Saved entries
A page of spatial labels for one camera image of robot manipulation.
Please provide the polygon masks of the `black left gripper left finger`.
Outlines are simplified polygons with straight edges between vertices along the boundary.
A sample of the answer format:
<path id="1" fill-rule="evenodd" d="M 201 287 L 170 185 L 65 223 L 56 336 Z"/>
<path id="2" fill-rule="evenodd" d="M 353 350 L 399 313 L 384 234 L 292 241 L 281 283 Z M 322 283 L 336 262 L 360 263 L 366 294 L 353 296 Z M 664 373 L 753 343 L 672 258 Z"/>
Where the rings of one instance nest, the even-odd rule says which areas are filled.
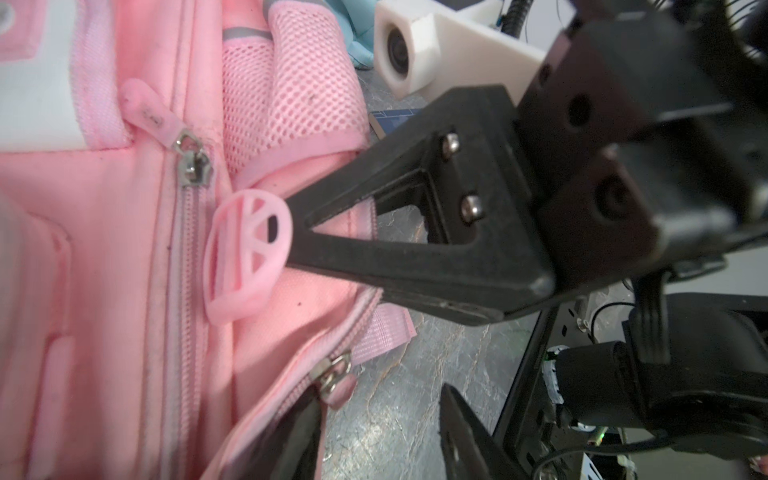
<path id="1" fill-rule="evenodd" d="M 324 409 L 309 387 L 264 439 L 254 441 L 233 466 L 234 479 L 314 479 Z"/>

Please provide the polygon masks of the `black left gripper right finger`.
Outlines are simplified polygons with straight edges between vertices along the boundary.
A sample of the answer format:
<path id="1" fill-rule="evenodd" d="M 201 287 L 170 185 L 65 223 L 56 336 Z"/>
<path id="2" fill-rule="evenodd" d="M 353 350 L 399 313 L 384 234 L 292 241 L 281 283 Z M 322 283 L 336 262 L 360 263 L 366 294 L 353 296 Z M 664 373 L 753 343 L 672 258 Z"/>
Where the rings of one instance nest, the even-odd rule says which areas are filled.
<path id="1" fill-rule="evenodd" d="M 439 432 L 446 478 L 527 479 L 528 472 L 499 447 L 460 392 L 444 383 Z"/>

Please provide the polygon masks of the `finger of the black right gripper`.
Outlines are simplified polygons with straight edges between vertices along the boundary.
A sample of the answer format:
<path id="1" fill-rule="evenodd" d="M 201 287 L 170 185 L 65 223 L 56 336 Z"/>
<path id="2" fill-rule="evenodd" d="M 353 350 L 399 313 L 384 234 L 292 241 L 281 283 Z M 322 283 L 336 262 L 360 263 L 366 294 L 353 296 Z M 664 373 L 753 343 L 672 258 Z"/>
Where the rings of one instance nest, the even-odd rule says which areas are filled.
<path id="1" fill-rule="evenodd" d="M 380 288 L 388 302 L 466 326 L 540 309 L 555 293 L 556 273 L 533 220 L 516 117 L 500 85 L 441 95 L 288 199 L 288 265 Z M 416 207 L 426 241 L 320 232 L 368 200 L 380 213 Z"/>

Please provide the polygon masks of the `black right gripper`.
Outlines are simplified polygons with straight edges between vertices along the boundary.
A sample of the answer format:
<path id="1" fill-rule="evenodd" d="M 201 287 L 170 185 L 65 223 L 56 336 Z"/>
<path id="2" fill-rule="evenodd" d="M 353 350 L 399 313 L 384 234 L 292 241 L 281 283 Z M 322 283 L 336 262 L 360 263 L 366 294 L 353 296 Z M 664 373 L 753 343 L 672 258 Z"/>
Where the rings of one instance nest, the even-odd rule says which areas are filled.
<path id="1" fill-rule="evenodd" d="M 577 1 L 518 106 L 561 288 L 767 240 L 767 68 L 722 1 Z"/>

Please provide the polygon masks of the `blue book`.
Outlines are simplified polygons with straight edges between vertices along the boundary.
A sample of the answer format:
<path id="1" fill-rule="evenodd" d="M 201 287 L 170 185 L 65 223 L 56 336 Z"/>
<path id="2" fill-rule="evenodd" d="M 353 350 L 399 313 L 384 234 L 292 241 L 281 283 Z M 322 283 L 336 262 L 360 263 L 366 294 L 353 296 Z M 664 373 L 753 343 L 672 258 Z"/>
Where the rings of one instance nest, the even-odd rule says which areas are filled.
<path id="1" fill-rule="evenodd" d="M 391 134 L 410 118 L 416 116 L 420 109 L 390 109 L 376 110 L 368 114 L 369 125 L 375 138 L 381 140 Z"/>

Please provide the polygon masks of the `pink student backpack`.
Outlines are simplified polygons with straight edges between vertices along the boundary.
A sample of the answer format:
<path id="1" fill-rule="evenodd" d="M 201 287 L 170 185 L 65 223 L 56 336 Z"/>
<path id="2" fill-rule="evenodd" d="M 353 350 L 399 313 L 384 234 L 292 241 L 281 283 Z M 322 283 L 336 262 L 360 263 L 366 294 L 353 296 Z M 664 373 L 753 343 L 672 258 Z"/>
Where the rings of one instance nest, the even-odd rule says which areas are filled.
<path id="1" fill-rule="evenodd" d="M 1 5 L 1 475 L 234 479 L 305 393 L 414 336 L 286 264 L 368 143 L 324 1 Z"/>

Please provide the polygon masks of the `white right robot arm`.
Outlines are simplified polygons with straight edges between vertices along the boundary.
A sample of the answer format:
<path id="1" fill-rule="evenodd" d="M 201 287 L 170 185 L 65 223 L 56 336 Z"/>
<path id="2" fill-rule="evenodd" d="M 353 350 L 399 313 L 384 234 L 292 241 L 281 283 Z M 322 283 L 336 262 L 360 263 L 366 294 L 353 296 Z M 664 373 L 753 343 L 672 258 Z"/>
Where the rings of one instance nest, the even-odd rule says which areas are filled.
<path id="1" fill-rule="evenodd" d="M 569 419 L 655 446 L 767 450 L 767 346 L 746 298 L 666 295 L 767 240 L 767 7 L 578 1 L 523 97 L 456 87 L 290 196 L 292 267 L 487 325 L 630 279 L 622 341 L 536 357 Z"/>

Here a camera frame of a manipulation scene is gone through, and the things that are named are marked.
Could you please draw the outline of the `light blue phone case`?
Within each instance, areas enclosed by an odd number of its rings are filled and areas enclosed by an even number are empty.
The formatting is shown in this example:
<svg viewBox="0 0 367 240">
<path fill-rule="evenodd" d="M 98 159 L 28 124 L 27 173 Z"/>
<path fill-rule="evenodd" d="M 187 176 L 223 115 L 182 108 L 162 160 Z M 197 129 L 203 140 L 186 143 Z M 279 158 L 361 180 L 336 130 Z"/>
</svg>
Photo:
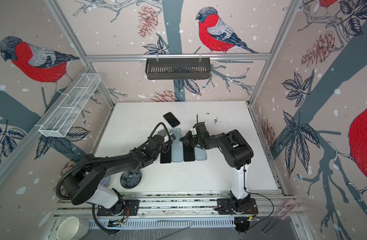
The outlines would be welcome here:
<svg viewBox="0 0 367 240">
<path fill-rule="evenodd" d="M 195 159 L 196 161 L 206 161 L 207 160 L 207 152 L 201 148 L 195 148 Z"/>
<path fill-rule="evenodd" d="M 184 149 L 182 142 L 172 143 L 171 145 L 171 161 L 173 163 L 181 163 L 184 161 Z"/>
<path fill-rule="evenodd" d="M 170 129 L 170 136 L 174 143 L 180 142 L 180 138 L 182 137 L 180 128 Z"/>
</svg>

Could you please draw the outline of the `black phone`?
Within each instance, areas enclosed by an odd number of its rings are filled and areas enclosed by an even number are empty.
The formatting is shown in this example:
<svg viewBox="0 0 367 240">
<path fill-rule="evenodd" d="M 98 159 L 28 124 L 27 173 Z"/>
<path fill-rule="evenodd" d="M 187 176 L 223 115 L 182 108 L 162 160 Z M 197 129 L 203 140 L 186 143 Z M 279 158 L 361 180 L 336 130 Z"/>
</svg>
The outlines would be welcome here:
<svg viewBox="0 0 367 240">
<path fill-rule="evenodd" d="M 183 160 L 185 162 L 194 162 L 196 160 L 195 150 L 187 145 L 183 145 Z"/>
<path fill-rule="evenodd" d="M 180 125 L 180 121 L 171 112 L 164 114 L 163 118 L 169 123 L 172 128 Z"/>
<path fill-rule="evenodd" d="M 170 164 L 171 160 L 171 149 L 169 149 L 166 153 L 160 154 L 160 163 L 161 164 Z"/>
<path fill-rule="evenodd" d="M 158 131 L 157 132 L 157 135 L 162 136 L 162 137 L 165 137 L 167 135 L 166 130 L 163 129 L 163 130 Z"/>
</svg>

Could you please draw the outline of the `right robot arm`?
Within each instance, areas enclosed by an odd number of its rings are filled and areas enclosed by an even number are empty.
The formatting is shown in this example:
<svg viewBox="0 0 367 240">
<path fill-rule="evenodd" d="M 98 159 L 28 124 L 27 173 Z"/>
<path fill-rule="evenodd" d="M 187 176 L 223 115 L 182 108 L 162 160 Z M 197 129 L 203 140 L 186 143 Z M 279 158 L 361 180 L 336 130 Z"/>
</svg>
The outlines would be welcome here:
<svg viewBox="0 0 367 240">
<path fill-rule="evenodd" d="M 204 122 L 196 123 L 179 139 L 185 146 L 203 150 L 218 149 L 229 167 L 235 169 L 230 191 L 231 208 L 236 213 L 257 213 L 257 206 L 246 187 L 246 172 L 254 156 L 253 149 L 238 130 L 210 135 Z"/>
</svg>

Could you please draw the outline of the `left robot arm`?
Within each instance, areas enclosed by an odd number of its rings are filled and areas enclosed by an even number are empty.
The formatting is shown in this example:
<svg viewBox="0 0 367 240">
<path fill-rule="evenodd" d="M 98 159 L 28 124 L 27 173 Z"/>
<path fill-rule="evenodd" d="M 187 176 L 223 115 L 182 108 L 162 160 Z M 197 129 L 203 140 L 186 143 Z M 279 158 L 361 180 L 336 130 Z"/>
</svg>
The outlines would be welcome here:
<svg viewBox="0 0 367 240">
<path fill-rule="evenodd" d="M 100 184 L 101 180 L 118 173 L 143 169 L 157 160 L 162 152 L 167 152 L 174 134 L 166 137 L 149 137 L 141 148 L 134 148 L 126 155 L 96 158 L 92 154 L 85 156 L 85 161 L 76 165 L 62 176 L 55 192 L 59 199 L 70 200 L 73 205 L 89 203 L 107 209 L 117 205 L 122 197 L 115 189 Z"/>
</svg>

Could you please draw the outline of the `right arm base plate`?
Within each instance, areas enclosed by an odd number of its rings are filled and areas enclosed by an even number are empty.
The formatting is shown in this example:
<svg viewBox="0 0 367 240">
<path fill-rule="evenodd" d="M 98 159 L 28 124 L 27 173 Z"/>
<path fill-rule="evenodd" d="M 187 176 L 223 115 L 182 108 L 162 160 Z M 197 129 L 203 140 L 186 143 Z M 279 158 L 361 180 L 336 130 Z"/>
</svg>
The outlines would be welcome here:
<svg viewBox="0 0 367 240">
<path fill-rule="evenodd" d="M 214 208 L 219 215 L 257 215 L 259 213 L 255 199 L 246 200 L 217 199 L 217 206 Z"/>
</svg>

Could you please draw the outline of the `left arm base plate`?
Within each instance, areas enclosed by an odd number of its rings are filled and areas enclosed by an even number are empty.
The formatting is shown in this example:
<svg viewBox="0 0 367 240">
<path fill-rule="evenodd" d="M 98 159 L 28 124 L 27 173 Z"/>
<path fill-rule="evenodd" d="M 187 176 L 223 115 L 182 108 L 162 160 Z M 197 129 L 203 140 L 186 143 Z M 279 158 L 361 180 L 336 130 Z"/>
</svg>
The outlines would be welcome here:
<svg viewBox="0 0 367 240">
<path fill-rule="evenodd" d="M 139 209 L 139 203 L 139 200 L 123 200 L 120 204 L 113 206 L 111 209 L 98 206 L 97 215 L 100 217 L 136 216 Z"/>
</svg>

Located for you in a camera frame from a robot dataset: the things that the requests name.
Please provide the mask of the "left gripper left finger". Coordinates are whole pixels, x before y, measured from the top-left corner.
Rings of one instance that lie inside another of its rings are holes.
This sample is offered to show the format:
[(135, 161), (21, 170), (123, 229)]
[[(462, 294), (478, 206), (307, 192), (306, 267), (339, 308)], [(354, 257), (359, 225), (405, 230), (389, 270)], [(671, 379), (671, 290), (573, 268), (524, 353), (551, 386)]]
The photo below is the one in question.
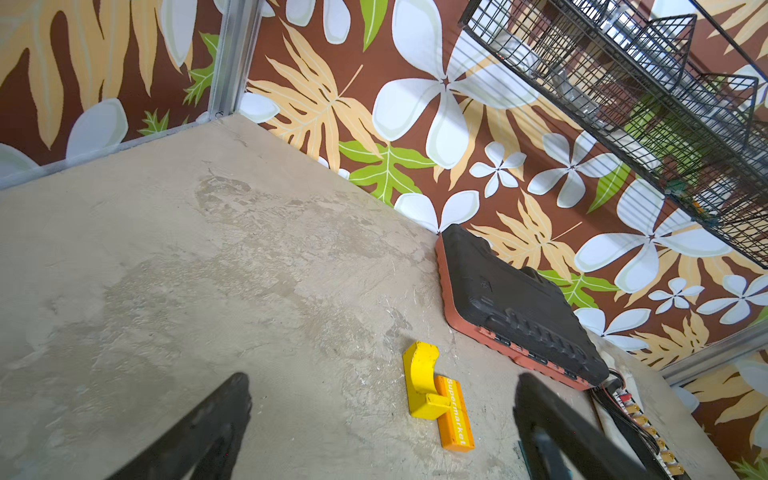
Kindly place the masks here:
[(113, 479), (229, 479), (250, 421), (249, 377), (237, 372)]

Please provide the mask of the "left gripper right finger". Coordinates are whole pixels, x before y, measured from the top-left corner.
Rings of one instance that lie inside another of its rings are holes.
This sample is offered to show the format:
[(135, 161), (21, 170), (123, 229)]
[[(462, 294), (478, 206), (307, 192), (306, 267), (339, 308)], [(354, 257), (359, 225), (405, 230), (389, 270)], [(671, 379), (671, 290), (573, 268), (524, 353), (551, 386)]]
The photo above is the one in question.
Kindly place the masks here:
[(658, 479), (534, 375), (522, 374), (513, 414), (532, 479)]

◆ What this task involves: Your answer should be one number: how many lines above contain "blue".

◆ Response area: 2